This is an R Markdown document. Markdown is a simple formatting syntax for authoring HTML, PDF, and MS Word documents. For more details on using R Markdown see http://rmarkdown.rstudio.com.
When you click the Knit button a document will be generated that includes both content as well as the output of any embedded R code chunks within the document. You can embed an R code chunk like this:
# Load the necessary libraries
library(rvest)
library(jsonlite)
library(XML)
library(xml2)
#html Data File
book_data <- "https://raw.githubusercontent.com/MRobinson112/assignment7/main/books1.html"
html_file <- readLines(book_data)
## Warning in readLines(book_data): incomplete final line found on
## 'https://raw.githubusercontent.com/MRobinson112/assignment7/main/books1.html'
html_file <- paste(html_file, "\n", collapse = "\n")
html_data <- read_html(html_file)
html_table <- html_data %>% html_table(fill = TRUE)
html_data_frame <- as.data.frame(html_table)

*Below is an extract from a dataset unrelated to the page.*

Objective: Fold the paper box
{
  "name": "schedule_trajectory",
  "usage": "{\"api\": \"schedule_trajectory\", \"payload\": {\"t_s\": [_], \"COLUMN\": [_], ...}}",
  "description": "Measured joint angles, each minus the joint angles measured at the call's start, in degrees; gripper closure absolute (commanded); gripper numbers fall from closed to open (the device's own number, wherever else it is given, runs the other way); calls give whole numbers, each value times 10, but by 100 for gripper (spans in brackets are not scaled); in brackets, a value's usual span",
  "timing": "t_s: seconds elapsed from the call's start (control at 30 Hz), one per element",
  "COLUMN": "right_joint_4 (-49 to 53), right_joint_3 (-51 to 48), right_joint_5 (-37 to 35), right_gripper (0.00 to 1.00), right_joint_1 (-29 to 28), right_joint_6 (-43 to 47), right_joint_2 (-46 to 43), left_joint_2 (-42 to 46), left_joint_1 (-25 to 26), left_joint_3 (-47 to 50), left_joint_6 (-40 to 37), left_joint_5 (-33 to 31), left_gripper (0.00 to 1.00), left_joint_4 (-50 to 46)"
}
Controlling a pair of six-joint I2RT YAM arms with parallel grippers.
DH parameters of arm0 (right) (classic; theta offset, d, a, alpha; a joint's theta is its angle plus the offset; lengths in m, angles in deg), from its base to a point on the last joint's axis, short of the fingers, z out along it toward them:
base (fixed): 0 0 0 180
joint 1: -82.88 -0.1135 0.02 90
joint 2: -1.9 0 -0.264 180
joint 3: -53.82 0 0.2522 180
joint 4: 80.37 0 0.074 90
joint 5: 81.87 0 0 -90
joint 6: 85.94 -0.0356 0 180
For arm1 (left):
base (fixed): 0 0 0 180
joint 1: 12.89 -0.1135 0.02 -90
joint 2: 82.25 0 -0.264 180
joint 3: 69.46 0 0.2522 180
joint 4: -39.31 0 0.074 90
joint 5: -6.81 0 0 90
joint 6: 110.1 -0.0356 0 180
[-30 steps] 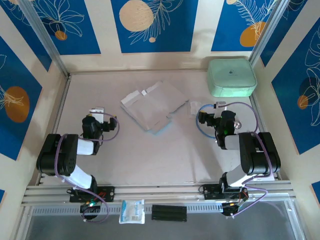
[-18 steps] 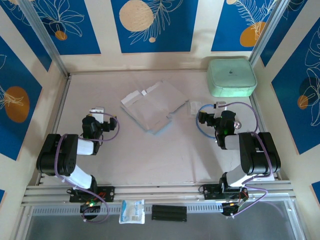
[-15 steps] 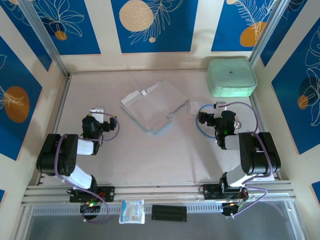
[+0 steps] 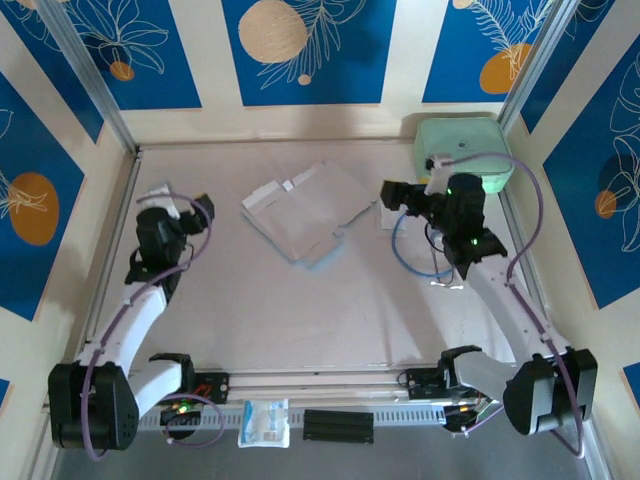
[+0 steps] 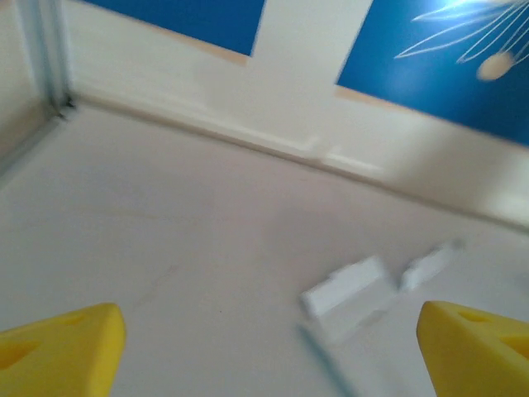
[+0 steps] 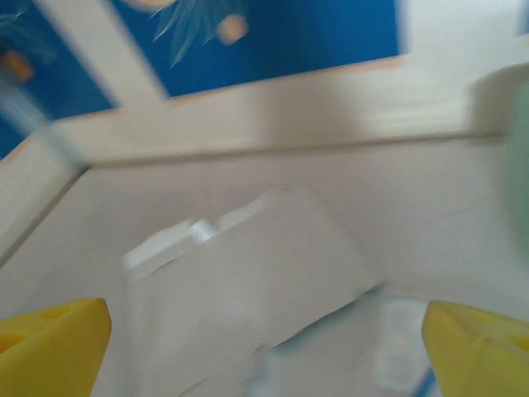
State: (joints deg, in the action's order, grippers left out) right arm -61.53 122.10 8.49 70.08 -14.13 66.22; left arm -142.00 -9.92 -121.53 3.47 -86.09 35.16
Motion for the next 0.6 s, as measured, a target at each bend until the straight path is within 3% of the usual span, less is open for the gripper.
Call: {"api": "schedule_trajectory", "payload": {"t_s": [0.1, 0.23, 0.37, 0.6], "right_joint_4": [127, 259, 327, 355], "right_joint_3": [116, 218, 238, 236], "right_joint_5": [51, 76, 82, 82], "right_gripper": [6, 6, 6, 7], "right_joint_1": [-64, -135, -172, -176], "right_joint_6": [-2, 2, 0, -3], "right_joint_2": [80, 195, 251, 255], "left_joint_2": [-14, -58, -119, -269], "left_joint_1": [46, 161, 212, 222], "left_joint_3": [-73, -78, -50, -55], "left_joint_6": [95, 195, 271, 333], "left_joint_5": [44, 81, 104, 101], "left_gripper": [20, 31, 40, 48], "left_joint_4": [-123, -217, -216, -123]}}
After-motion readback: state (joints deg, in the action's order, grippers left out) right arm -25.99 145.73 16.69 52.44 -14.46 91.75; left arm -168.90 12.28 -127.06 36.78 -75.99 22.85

colnames(html_data_frame) <- c("Title", "Author", "ISBN", "Pages", "Publisher", "Attributes")
print(html_data_frame)
## Title Author ISBN
## 1 The Catcher in the Rye J.D. Salinger 978-0-316-76948-7
## 2 All the President's Men by Carl Bernstein, Bob Woodward 978-0-671-21781-5
## 3 The Alchemist Paulo Coelho 978-0-06-250217-9
## Pages Publisher
## 1 277 Little, Brown and Company
## 2 349 Simon & Schuster
## 3 197 HarperOne
## Attributes
## 1 Coming of age, alienation, and identity.

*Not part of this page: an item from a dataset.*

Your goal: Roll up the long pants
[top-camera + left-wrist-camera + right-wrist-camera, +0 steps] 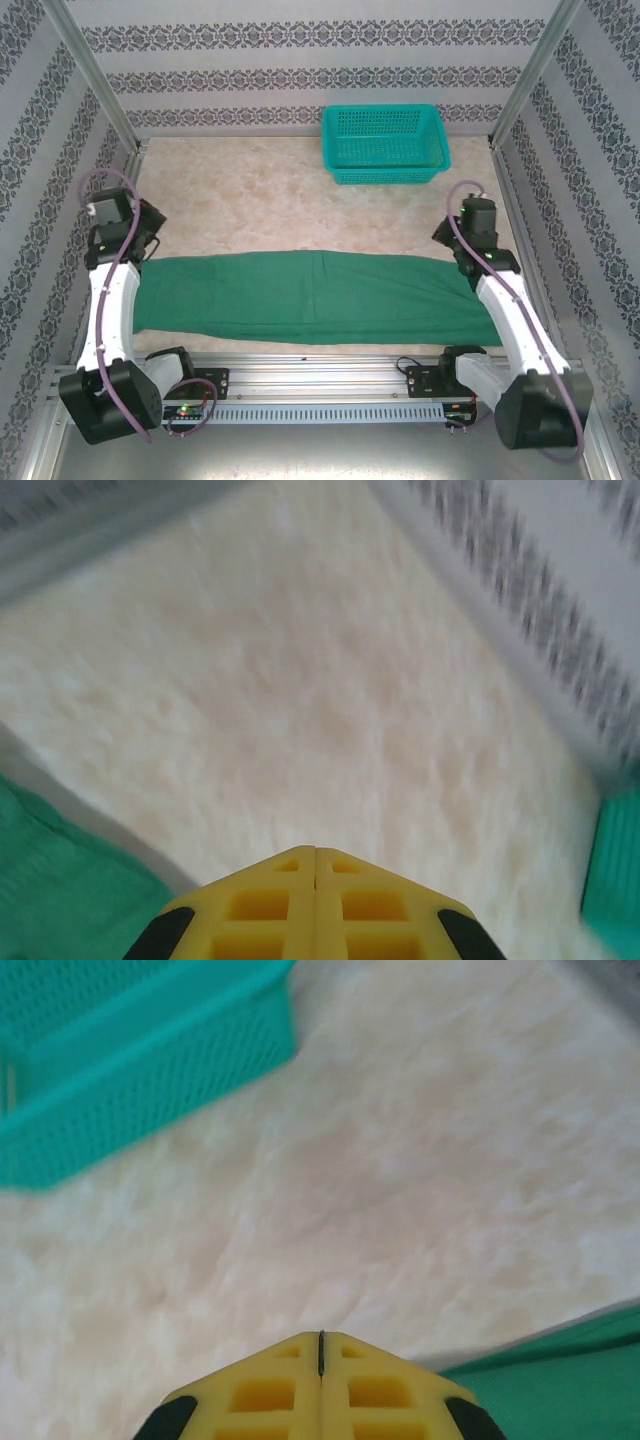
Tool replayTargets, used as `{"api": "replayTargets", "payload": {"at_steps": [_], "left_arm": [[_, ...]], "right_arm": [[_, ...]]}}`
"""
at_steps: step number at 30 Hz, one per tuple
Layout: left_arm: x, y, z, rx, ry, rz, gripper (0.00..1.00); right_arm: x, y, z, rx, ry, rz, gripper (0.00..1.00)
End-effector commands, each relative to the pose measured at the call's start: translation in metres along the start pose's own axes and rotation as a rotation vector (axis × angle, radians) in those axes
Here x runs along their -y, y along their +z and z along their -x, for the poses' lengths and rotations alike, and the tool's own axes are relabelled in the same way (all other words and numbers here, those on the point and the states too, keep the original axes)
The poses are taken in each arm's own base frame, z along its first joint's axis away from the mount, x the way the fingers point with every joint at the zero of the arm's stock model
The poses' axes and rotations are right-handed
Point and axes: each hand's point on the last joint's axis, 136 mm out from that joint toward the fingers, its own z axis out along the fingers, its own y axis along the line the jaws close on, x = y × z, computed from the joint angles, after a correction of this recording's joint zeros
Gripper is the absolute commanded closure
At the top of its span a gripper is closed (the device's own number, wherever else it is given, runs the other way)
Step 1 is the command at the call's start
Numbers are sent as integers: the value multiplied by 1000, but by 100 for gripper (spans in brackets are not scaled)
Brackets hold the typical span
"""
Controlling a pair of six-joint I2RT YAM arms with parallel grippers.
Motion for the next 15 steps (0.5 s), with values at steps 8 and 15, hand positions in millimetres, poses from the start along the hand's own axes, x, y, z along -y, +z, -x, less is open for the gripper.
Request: {"api": "replayTargets", "payload": {"at_steps": [8, 15], "left_arm": [[17, 8, -185, -655, 357, -69, 100], [-1, 24, -235, -800, 324, -43, 100]], "right_arm": [[-57, 14, -118, -616, -132, 160, 100], [-49, 20, -136, -708, -113, 103, 100]]}}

## 2 Investigative journalism, Watergate scandal, political history.
## 3 Quest, personal legend, destiny.
#XML Book File
xml_data <- "https://raw.githubusercontent.com/MRobinson112/assignment7/main/books1.xml"
xml_file <- readLines(xml_data, warn = FALSE)
xml_file <- paste(xml_file, collapse = "\n")
if (nzchar(xml_file)) {
xml_data <- xmlParse(xml_file)
xml_data_frame <- xmlToDataFrame(xml_data)
print(xml_data_frame)
} else {
cat("XML content is empty or invalid.\n")
}
## title author isbn
## 1 The Catcher in the Rye J.D. Salinger 978-0-316-76948-7
## 2 All the President's Men Carl Bernstein and Bob Woodward 978-0-671-21781-5
## 3 The Alchemist Paulo Coelho 978-0-06-231500-7
## pages publisher
## 1 277 Little, Brown and Company
## 2 349 Simon and Schuster
## 3 208 HarperOne
## Attributes
## 1 Coming of age, alienation, and identity.
## 2 Investigative journalism, Watergate scandal, political history.
## 3 Quest, personal legend, destiny.
#Json book file
json_data <- "https://raw.githubusercontent.com/MRobinson112/assignment7/main/book1.json"
json_file <- fromJSON(json_data)
json_data_frame <- as.data.frame(json_file$books)
print(json_data_frame)
## title author isbn
## 1 The Catcher in the Rye J.D. Salinger 978-0-316-76948-7
## 2 All the President's Men Carl Bernstein and Bob Woodward 978-0-671-21781-5
## 3 The Alchemist Paulo Coelho 978-0-06-231500-7
## pages publisher
## 1 277 Little, Brown and Company
## 2 349 Simon & Schuster
## 3 208 HarperOne
## Attributes
## 1 Coming of age, alienation, and identity.
## 2 Investigative journalism, Watergate scandal, political history.
## 3 Quest, personal legend, destiny.
After reading all three file into R and looking at the from all the data they are all identical. the only difference i notices is the json output was automatically numbered.